Accepting or rejecting Bharat Ratna depends on “how Centre moves” on Citizenship Bill, says Bhupen Hazarika's son

The Bill was passed in the Lok Sabha in January and awaits its fate in the Rajya Sabha.

February 12, 2019 01:00 am | Updated 02:28 pm IST - GUWAHATI

Bhupen Hazarika

Bhupen Hazarika

Tez Hazarika, the U.S.-based son of music maestro Bhupen Hazarika, has said that accepting or rejecting Bharat Ratna bestowed posthumously on his father, depends on “how the Centre moves” on the issue of the Citizenship (Amendment) Bill, 2016.

There is opposition in Assam and the other northeastern States to the Bill that seeks to fast-track the process of granting citizenship to non-Muslims who took refuge in India after fleeing religious persecution in Afghanistan, Bangladesh, and Pakistan up to December 31, 2014.

The Bill was passed in the Lok Sabha in January and awaits its fate in the Rajya Sabha.

“I believe that my father’s name and words are being invoked and celebrated publicly while plans are afoot to pass a painfully unpopular Bill regarding citizenship that is actually undermining his documented position.

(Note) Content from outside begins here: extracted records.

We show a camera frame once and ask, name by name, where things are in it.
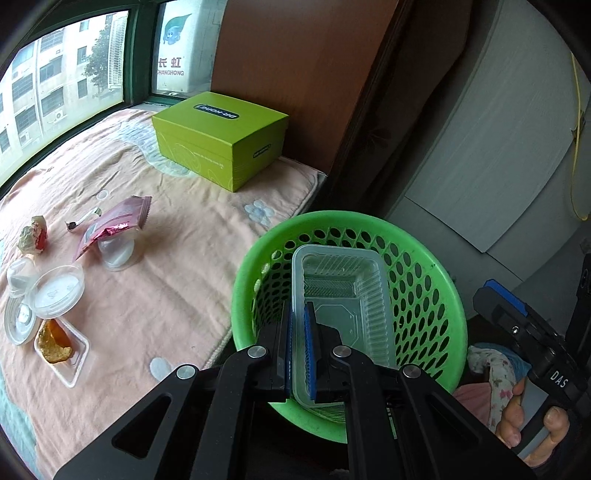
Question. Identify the white air conditioner unit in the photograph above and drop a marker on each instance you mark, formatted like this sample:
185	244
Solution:
184	41

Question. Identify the white cabinet panel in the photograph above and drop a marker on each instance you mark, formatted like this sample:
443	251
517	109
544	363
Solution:
508	129

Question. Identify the pink printed blanket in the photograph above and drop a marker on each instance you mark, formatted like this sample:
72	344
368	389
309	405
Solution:
161	277

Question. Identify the clear plastic food tray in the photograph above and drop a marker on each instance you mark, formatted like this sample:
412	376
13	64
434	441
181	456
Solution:
341	286

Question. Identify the green plastic mesh basket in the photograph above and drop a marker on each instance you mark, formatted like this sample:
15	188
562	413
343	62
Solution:
241	300

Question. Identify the green tree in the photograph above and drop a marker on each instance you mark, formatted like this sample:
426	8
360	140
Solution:
99	60

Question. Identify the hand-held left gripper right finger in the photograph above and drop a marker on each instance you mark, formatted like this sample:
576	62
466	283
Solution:
310	350

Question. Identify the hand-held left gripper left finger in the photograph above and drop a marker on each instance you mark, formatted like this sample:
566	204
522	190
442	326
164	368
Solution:
290	350

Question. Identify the brown wooden panel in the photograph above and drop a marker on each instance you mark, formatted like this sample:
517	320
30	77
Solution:
286	60

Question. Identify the clear plastic wrapper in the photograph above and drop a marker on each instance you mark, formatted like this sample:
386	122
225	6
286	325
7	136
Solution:
28	242

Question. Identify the green window frame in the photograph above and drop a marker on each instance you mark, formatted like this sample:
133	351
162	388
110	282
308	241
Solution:
141	50

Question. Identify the crumpled orange wrapper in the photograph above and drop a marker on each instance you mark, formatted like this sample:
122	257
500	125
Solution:
55	344

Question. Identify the white louvred vent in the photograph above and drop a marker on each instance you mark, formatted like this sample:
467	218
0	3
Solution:
117	50

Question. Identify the pink foil snack wrapper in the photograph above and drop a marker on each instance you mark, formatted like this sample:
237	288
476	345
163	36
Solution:
120	217

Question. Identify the person's right hand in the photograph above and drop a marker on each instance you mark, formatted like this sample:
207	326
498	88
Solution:
510	415

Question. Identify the clear round plastic lid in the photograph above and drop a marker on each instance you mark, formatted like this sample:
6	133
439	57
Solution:
57	290

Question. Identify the green cardboard shoe box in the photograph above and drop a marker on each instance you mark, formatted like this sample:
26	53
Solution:
221	120

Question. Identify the small rectangular plastic tray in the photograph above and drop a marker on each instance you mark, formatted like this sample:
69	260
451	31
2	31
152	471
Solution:
76	364

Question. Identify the beige apartment building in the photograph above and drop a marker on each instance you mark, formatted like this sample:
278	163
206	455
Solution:
51	87

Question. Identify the floral pink cloth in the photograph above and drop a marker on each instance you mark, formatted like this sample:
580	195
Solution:
489	383

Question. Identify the small clear plastic cup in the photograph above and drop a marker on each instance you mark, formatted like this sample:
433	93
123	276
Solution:
21	277

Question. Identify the flat round plastic lid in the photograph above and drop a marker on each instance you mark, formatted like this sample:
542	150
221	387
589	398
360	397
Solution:
21	323

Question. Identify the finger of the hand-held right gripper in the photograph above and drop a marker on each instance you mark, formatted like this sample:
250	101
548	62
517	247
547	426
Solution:
505	302

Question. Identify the crumpled gold candy wrapper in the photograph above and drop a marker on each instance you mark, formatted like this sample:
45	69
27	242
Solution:
39	226

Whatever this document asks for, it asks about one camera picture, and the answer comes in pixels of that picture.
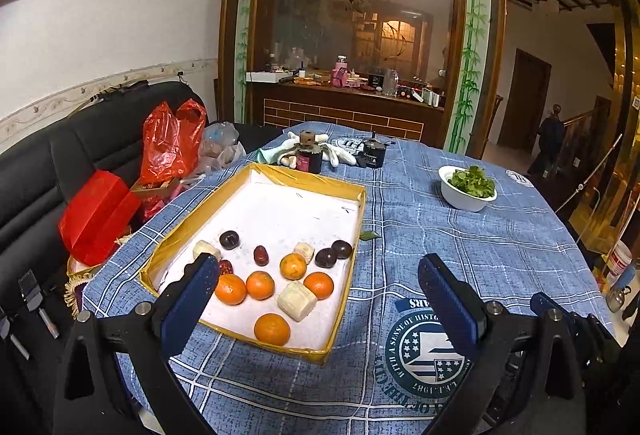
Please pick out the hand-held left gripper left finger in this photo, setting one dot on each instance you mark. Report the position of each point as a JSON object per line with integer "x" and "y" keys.
{"x": 192, "y": 305}

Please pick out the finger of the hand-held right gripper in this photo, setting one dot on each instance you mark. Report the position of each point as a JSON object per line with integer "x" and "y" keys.
{"x": 590, "y": 330}

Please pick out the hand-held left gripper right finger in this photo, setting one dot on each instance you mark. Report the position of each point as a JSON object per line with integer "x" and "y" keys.
{"x": 447, "y": 310}

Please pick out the orange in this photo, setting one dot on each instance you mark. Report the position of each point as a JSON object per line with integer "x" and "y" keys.
{"x": 260, "y": 285}
{"x": 272, "y": 329}
{"x": 318, "y": 285}
{"x": 293, "y": 266}
{"x": 230, "y": 289}

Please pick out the red date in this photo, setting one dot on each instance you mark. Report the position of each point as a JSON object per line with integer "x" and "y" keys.
{"x": 261, "y": 255}
{"x": 226, "y": 267}

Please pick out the medium peeled sugarcane piece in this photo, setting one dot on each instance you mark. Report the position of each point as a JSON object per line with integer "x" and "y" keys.
{"x": 206, "y": 249}

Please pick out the dark purple plum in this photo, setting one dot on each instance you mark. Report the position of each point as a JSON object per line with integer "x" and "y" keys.
{"x": 342, "y": 249}
{"x": 230, "y": 240}
{"x": 325, "y": 257}

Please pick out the large peeled sugarcane piece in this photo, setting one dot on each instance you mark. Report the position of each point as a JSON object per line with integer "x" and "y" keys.
{"x": 297, "y": 301}

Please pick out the small peeled sugarcane piece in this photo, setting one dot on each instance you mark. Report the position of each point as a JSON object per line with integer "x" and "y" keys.
{"x": 304, "y": 251}

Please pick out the yellow cardboard tray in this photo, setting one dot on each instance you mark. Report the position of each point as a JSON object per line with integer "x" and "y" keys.
{"x": 290, "y": 210}

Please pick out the metal kettle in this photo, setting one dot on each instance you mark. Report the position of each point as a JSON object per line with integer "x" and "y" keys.
{"x": 617, "y": 297}

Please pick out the white bucket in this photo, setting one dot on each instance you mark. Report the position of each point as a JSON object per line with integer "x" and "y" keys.
{"x": 619, "y": 262}

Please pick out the blue plaid tablecloth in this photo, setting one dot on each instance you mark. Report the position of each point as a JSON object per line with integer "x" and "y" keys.
{"x": 425, "y": 235}

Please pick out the small green leaf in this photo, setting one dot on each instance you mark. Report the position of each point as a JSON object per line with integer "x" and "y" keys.
{"x": 368, "y": 235}

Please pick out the white bowl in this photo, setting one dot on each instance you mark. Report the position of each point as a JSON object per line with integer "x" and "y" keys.
{"x": 462, "y": 200}

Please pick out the fringed cloth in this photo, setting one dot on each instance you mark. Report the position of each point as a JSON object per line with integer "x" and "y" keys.
{"x": 75, "y": 277}

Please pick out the red gift bag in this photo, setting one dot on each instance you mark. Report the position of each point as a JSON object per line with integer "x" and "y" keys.
{"x": 97, "y": 220}

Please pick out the green lettuce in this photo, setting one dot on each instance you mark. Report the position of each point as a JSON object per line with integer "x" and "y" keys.
{"x": 472, "y": 180}

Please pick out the red plastic bag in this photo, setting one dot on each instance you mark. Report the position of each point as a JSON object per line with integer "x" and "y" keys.
{"x": 165, "y": 150}

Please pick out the grey handheld tool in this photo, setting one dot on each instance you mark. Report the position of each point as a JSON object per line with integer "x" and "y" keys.
{"x": 12, "y": 332}
{"x": 32, "y": 290}

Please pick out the clear plastic bag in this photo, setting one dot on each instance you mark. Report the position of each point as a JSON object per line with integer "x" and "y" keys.
{"x": 220, "y": 145}

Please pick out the black jar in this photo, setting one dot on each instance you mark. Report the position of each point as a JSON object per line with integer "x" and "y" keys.
{"x": 372, "y": 157}

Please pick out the mint green glove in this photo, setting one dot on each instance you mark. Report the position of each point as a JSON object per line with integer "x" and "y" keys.
{"x": 272, "y": 154}

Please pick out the dark bottle with cork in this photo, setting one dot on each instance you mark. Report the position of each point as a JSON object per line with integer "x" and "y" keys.
{"x": 308, "y": 160}

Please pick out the black leather sofa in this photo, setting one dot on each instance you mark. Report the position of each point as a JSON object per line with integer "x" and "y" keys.
{"x": 40, "y": 185}

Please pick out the wooden chair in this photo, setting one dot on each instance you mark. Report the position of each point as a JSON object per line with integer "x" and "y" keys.
{"x": 495, "y": 115}

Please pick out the wooden counter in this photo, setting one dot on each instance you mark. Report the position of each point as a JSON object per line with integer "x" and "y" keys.
{"x": 350, "y": 115}

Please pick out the wooden door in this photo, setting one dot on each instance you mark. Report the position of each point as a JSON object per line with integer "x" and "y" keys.
{"x": 525, "y": 100}

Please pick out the glass pitcher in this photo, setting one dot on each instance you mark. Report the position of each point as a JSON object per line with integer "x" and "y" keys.
{"x": 391, "y": 82}

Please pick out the white flat box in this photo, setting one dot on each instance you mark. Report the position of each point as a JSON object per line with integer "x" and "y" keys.
{"x": 265, "y": 76}

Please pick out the pink bottle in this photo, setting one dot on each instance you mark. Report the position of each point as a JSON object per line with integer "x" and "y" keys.
{"x": 341, "y": 76}

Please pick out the bamboo painted panel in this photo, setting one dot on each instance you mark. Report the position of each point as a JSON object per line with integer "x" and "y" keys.
{"x": 472, "y": 40}
{"x": 243, "y": 15}

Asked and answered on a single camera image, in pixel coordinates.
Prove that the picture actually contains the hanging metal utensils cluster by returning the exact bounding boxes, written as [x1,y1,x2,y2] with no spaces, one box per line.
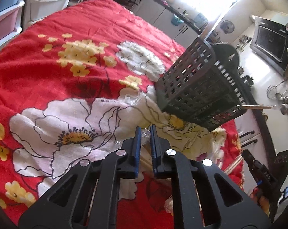
[236,35,252,52]

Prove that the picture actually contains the red floral blanket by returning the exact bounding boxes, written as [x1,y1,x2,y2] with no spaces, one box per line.
[0,0,245,229]

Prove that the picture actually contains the drawer tower beige blue pink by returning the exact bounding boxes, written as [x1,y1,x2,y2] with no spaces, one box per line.
[0,0,26,53]

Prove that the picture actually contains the clear plastic bag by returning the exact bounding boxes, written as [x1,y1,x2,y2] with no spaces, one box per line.
[140,128,151,146]
[163,195,175,214]

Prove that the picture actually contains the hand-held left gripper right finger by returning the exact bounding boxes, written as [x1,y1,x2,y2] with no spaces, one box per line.
[150,124,271,229]

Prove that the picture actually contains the black perforated utensil basket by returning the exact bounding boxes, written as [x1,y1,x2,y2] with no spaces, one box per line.
[155,38,246,132]

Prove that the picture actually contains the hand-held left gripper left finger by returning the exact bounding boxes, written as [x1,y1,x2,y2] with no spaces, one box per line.
[18,126,144,229]

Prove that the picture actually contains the teal hanging bin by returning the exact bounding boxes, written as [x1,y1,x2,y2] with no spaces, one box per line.
[173,14,184,26]

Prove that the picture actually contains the person's right hand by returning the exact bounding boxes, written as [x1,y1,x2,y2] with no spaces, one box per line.
[252,186,270,217]

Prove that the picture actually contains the black range hood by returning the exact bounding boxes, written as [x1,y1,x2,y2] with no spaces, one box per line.
[250,16,288,76]

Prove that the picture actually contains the countertop bottles and jars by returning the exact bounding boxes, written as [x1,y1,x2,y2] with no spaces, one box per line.
[146,0,209,30]

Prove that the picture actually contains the wire skimmer strainer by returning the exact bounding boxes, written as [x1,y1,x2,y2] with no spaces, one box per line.
[266,77,288,99]

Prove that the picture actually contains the dark metal kettle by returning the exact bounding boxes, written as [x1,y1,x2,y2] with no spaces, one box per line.
[243,75,254,87]

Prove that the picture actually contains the dark round pan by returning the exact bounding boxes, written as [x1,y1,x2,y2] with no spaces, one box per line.
[214,42,240,77]

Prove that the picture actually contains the round wall exhaust fan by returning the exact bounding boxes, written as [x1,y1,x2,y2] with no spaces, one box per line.
[221,20,235,34]

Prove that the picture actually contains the wooden utensil handle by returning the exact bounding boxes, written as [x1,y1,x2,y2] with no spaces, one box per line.
[242,104,276,110]

It would, in reality, be in direct opposition to what Bupenda believed in his heart of hearts,” Mr. Haziraka said in a statement, a copy of which was received by The Hindu .

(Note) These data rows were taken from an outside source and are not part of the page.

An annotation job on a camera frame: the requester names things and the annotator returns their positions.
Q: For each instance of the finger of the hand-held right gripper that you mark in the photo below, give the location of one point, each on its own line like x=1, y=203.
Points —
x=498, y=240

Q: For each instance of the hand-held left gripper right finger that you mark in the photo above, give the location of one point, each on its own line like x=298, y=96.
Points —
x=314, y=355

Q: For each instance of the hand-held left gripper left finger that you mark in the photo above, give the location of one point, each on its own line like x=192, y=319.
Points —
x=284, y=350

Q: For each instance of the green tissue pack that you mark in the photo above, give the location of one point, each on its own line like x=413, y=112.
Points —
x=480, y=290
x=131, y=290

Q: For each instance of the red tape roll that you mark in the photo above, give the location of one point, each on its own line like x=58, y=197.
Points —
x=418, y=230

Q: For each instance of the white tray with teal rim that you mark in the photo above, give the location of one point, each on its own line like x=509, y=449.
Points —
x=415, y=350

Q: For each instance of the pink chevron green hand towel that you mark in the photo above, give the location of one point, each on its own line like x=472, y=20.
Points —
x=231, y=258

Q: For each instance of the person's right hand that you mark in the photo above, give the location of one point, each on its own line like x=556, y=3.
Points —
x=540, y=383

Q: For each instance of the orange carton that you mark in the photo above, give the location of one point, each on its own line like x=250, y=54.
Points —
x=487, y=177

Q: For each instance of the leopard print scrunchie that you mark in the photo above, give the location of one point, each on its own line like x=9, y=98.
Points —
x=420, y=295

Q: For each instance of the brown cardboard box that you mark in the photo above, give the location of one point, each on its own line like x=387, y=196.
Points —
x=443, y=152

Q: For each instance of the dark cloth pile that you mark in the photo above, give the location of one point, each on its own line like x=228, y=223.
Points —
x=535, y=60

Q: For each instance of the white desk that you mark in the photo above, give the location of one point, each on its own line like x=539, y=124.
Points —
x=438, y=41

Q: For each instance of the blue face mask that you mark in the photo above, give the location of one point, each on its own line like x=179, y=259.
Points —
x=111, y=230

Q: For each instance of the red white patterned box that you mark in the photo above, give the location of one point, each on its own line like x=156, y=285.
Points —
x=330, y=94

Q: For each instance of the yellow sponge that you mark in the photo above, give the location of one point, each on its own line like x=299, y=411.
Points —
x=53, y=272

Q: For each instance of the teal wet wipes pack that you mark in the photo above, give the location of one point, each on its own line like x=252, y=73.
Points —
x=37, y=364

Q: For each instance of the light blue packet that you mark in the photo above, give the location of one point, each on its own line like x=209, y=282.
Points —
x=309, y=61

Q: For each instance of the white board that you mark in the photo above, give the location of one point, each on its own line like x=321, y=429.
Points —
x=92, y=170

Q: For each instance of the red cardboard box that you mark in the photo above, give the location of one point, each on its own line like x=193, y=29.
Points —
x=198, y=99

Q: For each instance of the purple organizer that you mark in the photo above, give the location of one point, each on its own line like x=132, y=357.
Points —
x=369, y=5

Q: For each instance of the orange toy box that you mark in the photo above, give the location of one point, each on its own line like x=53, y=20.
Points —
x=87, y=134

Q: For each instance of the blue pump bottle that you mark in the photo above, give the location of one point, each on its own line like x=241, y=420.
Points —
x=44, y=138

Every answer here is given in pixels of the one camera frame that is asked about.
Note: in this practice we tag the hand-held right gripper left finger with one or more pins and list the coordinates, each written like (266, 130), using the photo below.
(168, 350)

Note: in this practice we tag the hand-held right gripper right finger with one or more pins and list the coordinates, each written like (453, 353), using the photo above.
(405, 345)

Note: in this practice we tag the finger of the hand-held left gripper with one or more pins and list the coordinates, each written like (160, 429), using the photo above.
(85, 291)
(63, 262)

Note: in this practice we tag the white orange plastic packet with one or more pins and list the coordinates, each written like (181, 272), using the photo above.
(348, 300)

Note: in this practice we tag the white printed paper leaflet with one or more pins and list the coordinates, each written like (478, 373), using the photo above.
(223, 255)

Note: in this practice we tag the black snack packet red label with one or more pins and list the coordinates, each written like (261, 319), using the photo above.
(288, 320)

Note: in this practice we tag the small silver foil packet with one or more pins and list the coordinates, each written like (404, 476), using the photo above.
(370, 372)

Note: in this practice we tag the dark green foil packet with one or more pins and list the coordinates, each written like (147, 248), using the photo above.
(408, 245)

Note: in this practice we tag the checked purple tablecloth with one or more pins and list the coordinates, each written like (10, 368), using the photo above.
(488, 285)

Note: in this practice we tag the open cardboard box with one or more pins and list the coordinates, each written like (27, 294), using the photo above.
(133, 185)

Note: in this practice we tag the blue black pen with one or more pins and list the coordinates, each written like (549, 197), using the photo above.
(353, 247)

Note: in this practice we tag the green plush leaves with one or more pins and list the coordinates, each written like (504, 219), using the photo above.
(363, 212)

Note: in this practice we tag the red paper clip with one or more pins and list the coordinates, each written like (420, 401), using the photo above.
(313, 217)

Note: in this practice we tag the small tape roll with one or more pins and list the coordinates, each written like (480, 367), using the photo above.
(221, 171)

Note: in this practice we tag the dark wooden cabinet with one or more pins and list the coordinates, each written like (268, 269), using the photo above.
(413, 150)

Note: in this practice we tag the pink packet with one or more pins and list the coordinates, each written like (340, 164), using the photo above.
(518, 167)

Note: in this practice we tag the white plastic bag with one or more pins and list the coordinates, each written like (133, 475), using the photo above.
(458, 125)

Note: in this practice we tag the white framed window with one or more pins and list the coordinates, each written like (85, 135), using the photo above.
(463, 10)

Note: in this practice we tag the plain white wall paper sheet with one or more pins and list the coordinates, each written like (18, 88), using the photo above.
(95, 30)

“For his fans — a vast majority of people of the Northeast — and India’s great diversity including all indigenous populations of India, he would never have endorsed what appears, quite transparently, to be an underhanded way of pushing a law against the will and benefit of the majority in a manner that also seems to be grossly unconstitutional, undemocratic and un-Indian,” he said.

He said many have been asking whether or not he would accept Bharat Ratna for his father. “I have not received any invitation so far [so] there is nothing to reject, and how the Centre moves on this matter [Bill] far outweighs in importance the awarding and receiving of such national recognition — a display of short-lived cheap thrills.”

Padma Shri returned

A few days ago, Manipur-based film-maker and music composer Aribam Shyam Sharma decided to return his 2006 Padma Shri award in protest against the Union government's bid to have the Bill passed in Parliament.

Before him, a majority of survivors of the martyrs of the Assam Agitation (1979-85) had returned the mementos awarded by the BJP-led coalition government in the State in 2016.